'Andy Warhol: Vanitas' exhibit explores artist's deeper, darker side
Pittsburgh native pop artist Andy Warhol may be best known for his colorful screenprints of celebrities, but there was also a deeper, darker side to the prolific and eccentric figure.
“Andy Warhol: Vanitas” opens Friday at the Andy Warhol Museum on the North Side, giving viewers a glimpse at Warhol’s preoccupation with death, the fleeting nature of beauty and his own mortality through his work and objects from the artist’s life.
“Vanitas” is an art term that encompasses a genre of still life painting popular in areas including the Netherlands in the 16th and 17th centuries. The paintings were often symbolic in nature and represented the fleeting nature of life.
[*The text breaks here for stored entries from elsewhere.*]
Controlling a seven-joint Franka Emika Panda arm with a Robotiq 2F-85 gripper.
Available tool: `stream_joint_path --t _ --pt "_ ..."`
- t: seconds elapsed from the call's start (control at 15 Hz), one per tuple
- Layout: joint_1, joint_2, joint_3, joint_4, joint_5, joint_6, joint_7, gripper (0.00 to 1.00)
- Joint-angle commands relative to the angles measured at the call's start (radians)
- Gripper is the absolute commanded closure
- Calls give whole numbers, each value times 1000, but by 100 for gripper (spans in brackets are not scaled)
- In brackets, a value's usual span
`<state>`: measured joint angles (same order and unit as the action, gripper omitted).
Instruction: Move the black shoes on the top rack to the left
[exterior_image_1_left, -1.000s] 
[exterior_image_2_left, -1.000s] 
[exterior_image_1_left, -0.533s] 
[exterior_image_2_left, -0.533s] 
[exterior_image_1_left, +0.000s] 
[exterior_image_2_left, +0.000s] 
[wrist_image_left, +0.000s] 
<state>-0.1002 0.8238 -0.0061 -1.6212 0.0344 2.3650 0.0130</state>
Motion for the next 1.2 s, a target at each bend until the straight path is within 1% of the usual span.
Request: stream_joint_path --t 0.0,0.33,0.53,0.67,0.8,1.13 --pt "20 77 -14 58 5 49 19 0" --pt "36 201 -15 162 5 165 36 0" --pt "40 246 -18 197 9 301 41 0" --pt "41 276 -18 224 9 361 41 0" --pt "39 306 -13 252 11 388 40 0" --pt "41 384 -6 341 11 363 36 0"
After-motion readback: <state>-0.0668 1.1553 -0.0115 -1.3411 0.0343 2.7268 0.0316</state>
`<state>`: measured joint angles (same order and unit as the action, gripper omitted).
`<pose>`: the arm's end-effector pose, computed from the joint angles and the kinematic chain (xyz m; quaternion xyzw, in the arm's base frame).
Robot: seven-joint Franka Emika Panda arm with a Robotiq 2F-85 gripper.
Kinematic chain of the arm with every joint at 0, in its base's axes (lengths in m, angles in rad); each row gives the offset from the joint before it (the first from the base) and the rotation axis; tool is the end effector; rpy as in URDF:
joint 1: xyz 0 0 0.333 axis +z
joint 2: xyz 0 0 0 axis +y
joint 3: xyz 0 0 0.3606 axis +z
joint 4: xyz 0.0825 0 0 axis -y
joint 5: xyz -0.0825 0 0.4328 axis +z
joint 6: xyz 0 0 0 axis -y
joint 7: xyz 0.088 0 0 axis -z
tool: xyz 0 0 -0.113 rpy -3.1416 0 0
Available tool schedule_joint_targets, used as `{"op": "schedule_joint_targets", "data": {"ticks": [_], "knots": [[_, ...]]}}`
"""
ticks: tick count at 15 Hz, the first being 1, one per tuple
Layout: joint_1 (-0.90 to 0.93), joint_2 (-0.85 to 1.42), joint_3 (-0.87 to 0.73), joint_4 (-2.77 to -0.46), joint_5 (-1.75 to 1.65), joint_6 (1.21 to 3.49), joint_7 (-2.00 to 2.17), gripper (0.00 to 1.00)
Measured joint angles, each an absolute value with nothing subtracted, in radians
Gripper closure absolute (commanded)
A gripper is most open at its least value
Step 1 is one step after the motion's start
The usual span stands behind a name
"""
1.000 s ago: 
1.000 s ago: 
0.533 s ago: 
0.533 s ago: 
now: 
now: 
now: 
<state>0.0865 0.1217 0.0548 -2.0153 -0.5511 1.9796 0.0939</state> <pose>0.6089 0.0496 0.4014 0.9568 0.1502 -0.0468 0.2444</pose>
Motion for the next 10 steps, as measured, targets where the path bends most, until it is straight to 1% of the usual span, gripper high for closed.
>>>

Former Warhol Museum director Patrick Moore curated the exhibit in collaboration with the SCHUNCK museum in the Netherlands, where “Andy Warhol: Vanitas” was previously on display, containing objects and pieces from the Andy Warhol Museum’s collection.
At a media preview on Thursday, Moore said that Warhol was faithfully Byzantine Catholic throughout his life, which also influenced his view of life and death.
“He was very much always aware of mortality,” Moore said.
Fabian de Kloe, artistic director at the SCHUNCK museum, said that the museum is located in a former mining region of the Netherlands.
“We had come across, of course, the work of Andy Warhol, not only from the history of art, but also from the perspective of his background in Pittsburgh, being the son of a mining family,” de Kloe said.
The exhibit is housed in galleries on both the second and fourth floors of the museum. Entering the exhibit on the second floor gives an immediate, striking view of one of Warhol’s later self-portraits.
“Andy appears almost like a ghost, very spectral, very gaunt, having a lot of health problems at the time. … Warhol really had, at that point, transformed everything about himself into a work of art,” Moore said of the painting. “It’s a reminder that Warhol, as a physical presence, was quite fragile towards the end of his life.”
The exhibit also contains a collection of objects from Warhol’s time capsules, including personal objects such as wig tape, toiletries, letters and random items — the artist was a prolific collector.
“Warhol didn’t really censor himself; he kept everything,” Moore said.
Also represented are examples of Warhol’s films, including “Sleep.” The six-hour film was recorded while Warhol watched his lover, John Giorno, sleep. Moore and de Kloe said that the inclusion of moving film evoked slowing and freezing time.
Such a show requires the inclusion of works from Warhol’s “Death and Disaster” series, as well as plenty of skulls. Andy Warhol purchased his inspirational skull at a flea market in Paris, and it became quite famous through sketches, photographs and especially the large painting on display on the fourth floor within “Vanitas.”
The massive painting is juxtaposed against a much smaller photograph of the skull.
“Whether this story is true or not, it’s been repeated a million times and it’s a good story: Warhol supposedly envisioned the skull so that it would capture this shadow, and the shadow is in the shape of a baby’s face. … It becomes a painting not just about death, but birth and perhaps life after death,” Moore said.
Tying Warhol to the concept of vanitas is a display about Warhol’s August 1956 visit to the Rijksmuseum in Amsterdam. His tickets and receipts from that trip are on display just in front of a 17th-century oil painting that would have been hung at the Amsterdam museum the very day Warhol was there.
“Of course, we can never know for certain that he actually stood in front of this painting at the Rijksmuseum,” said Cynthia Jordens, senior curator at the SCHUNCK. She believes it is plausible, though, that his visit inspired him to make his “Skulls” series.
The exhibit plays specifically with three themes: Mortality, Vanitas and Temporality. The show also contains selections of Warhol’s work that concern religion, the metaphysical and fleeting beauty.
And it’s not all deadly serious: written over the display of time capsules on the second floor is a quote from Warhol.
“I don’t believe in death, because I always think that when someone dies, they actually go uptown. They go to Bloomingdale’s, and they take a little longer getting back.”